[RFC] arm64: Enforce observed order for spinlock and data

* [RFC] arm64: Enforce observed order for spinlock and data
@ 2016-09-30 17:40 ` Brent DeGraaf
  0 siblings, 0 replies; 46+ messages in thread
From: Brent DeGraaf @ 2016-09-30 17:40 UTC (permalink / raw)
  To: Peter Zijlstra, Ingo Molnar, Catalin Marinas, Will Deacon
  Cc: Christopher Covington, Timur Tabi, Nathan Lynch,
	linux-arm-kernel, linux-kernel, Brent DeGraaf

Prior spinlock code solely used load-acquire and store-release
semantics to ensure ordering of the spinlock lock and the area it
protects. However, store-release semantics and ordinary stores do
not protect against accesses to the protected area being observed
prior to the access that locks the lock itself.

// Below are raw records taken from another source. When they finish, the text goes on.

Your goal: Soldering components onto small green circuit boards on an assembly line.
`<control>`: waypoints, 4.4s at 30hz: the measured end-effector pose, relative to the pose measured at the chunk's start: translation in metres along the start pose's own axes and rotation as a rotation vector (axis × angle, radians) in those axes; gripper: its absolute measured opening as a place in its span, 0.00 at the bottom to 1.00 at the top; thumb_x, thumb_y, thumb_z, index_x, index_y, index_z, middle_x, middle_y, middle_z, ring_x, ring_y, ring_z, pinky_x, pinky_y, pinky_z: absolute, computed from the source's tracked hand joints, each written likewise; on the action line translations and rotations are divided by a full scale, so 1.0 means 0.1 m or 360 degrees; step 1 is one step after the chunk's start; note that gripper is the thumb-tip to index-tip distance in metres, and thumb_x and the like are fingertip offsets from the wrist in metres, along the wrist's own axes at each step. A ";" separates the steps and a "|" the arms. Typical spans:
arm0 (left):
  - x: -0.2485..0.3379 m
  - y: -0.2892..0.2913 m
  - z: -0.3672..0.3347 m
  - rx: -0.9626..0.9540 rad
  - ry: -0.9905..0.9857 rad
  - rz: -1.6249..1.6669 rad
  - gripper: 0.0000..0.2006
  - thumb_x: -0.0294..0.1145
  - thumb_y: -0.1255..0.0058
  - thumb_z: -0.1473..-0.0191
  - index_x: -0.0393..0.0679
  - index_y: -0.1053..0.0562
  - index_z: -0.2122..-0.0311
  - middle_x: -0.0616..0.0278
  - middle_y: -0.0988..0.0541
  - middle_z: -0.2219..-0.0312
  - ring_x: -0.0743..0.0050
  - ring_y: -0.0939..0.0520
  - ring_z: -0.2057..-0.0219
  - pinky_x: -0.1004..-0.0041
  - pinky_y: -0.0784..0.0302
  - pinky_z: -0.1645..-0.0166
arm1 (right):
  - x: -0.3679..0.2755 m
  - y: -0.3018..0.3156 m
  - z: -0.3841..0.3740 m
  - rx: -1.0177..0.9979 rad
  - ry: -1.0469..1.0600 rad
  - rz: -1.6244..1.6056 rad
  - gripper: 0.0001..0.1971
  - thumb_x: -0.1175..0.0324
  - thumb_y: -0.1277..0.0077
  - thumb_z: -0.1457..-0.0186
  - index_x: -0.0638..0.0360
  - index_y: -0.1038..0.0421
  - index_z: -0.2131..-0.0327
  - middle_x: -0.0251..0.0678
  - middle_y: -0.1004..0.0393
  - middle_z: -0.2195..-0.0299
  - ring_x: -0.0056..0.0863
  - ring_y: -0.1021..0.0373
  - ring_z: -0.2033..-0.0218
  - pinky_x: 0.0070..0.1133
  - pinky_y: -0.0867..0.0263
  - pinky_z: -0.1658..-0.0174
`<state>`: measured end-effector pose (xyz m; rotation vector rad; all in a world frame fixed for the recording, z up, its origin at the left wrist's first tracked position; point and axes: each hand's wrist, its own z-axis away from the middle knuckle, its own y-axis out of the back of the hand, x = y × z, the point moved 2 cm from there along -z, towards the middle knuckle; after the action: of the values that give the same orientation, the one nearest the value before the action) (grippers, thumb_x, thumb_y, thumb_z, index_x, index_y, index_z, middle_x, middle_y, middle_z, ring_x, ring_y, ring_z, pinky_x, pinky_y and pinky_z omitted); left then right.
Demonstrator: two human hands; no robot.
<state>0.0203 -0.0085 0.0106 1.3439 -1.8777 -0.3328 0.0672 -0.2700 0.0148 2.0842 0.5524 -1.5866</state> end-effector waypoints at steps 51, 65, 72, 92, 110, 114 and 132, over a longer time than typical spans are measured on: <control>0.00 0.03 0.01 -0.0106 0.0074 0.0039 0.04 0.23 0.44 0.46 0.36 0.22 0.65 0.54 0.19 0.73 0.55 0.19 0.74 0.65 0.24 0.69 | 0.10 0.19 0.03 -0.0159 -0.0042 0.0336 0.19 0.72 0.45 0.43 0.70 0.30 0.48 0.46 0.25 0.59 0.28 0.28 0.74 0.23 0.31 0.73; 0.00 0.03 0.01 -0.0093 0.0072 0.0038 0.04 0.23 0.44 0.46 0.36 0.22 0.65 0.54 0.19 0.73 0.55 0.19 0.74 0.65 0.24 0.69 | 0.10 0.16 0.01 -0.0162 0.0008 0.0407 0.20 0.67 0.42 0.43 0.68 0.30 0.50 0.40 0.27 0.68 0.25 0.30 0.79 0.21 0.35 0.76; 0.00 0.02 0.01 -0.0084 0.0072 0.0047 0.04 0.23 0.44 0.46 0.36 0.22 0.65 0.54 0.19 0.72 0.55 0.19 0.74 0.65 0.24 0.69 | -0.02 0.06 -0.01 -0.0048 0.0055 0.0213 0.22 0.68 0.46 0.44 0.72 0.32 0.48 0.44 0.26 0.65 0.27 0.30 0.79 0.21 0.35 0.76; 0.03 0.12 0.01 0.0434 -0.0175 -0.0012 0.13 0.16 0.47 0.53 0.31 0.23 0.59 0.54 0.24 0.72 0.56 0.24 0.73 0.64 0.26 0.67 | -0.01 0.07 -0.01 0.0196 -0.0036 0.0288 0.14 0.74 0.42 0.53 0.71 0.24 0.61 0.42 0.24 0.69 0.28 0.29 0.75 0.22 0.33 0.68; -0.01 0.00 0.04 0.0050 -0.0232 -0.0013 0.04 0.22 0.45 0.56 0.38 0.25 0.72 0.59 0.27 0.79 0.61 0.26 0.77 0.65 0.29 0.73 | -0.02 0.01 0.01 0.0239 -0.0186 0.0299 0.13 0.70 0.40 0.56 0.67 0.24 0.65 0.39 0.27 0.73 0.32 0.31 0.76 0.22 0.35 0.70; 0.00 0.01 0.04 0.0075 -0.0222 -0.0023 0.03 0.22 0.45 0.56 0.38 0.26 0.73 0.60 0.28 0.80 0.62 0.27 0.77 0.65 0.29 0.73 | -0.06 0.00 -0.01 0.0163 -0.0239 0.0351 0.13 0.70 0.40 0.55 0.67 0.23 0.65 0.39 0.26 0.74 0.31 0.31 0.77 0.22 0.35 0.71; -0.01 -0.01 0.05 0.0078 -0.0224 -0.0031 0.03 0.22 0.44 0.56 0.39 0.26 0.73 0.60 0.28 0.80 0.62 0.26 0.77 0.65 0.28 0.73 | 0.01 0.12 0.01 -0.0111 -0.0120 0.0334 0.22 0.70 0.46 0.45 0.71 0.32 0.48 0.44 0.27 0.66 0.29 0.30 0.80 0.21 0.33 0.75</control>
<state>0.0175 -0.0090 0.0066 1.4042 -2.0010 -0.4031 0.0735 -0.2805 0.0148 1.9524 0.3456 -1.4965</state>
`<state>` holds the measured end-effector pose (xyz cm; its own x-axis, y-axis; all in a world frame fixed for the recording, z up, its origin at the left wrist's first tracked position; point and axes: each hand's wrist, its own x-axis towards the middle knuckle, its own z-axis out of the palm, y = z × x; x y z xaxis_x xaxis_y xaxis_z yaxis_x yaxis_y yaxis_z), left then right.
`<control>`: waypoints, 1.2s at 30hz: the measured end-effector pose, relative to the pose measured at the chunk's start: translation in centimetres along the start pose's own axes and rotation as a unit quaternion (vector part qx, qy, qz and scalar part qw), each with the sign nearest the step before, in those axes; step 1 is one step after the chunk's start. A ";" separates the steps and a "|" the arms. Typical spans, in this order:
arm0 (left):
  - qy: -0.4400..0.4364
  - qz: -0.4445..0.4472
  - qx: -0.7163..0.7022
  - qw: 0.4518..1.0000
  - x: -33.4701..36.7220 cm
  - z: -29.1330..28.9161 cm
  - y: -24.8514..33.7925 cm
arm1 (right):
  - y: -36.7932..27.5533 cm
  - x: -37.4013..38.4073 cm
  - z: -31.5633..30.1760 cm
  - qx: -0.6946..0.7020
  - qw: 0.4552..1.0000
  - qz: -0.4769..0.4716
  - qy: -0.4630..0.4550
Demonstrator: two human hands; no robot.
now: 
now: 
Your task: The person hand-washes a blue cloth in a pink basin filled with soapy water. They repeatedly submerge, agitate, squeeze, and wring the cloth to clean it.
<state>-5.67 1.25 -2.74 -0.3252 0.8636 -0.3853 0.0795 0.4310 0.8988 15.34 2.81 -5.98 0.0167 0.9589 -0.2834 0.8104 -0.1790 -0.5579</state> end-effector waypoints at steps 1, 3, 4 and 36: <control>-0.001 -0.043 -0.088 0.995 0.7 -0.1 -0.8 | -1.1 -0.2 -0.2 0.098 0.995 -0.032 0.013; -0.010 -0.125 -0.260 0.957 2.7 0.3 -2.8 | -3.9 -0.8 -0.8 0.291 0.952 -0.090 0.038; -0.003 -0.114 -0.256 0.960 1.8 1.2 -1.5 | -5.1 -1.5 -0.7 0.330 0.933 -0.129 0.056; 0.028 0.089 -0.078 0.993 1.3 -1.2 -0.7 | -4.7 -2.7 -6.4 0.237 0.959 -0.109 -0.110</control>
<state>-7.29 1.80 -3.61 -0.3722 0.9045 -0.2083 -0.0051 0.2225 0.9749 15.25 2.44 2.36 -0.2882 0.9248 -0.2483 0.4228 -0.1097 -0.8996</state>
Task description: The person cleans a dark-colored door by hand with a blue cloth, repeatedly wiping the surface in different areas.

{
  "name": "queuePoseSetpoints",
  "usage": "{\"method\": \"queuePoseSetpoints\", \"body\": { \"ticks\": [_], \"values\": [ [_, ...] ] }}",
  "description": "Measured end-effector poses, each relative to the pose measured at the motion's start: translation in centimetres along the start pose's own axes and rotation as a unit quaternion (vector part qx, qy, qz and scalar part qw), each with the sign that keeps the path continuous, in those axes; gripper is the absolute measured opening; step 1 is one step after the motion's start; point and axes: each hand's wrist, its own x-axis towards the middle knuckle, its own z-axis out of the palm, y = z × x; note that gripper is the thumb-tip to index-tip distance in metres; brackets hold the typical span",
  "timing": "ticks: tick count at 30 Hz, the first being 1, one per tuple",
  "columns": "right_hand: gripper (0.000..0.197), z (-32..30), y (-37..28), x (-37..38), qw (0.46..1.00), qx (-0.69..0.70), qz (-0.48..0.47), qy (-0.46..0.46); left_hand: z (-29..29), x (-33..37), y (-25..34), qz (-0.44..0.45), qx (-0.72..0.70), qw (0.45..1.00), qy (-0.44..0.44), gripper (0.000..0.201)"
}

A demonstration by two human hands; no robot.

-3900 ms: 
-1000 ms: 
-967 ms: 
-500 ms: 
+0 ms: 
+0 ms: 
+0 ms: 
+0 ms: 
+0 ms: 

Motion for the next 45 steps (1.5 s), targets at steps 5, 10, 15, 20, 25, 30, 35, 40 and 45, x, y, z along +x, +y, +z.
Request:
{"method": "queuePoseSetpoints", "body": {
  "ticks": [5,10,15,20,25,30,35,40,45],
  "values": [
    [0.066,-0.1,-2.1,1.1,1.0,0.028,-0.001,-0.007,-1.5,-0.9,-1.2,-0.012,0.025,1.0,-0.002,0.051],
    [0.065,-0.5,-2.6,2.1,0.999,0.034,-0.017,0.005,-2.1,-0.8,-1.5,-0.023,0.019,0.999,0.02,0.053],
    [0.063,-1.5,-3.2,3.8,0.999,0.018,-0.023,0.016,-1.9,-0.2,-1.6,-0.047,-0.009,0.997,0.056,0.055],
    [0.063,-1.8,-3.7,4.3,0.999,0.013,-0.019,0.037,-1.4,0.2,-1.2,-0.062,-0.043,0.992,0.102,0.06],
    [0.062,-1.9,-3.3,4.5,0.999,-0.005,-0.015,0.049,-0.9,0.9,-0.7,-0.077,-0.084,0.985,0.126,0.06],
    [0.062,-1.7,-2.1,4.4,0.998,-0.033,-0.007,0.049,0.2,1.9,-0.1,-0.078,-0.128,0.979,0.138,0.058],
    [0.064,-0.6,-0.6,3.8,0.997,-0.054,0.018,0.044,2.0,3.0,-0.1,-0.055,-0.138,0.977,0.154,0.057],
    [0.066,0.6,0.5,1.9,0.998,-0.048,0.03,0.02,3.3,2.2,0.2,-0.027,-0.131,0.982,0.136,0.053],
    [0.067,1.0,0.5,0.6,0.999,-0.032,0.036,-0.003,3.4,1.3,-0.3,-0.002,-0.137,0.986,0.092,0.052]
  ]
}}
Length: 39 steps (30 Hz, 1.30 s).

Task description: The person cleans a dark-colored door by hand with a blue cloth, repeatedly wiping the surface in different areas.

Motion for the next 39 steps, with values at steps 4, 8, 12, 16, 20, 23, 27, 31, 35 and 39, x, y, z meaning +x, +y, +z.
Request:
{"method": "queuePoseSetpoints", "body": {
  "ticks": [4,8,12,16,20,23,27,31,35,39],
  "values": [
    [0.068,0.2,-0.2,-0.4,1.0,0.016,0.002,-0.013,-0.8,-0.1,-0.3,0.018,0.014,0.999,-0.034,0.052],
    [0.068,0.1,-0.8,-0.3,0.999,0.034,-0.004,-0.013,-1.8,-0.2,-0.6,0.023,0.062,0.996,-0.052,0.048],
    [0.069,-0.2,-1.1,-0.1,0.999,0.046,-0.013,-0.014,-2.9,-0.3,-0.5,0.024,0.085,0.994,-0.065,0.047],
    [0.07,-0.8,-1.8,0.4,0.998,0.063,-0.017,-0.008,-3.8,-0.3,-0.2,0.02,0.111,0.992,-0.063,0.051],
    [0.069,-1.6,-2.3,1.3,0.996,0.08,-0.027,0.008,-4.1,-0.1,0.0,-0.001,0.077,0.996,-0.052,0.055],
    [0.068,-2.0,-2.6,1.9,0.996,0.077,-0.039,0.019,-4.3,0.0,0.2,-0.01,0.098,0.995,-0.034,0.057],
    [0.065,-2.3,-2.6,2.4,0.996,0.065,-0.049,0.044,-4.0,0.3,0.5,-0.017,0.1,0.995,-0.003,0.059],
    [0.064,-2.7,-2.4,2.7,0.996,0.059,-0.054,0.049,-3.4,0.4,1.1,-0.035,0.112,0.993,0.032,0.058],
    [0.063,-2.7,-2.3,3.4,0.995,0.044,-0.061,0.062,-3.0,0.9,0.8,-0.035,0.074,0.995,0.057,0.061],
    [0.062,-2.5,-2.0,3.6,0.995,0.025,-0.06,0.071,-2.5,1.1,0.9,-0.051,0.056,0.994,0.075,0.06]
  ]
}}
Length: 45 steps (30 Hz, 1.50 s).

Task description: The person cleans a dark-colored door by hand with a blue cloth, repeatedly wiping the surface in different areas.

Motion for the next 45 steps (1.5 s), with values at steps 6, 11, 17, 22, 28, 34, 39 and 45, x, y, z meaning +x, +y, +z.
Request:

While the load-acquire and store-release ordering is sufficient
when the spinlock routines themselves are strictly used, other
kernel code that references the lock values directly (e.g. lockrefs)
could observe changes to the area protected by the spinlock prior
to observance of the lock itself being in a locked state, despite
the fact that the spinlock logic itself is correct.

Barriers were added to all the locking routines wherever necessary
to ensure that outside observers which read the lock values directly
will not observe changes to the protected data before the lock itself
is observed.

Signed-off-by: Brent DeGraaf <bdegraaf@codeaurora.org>
---
 arch/arm64/include/asm/spinlock.h | 59 ++++++++++++++++++++++++++++++++++++---
 1 file changed, 55 insertions(+), 4 deletions(-)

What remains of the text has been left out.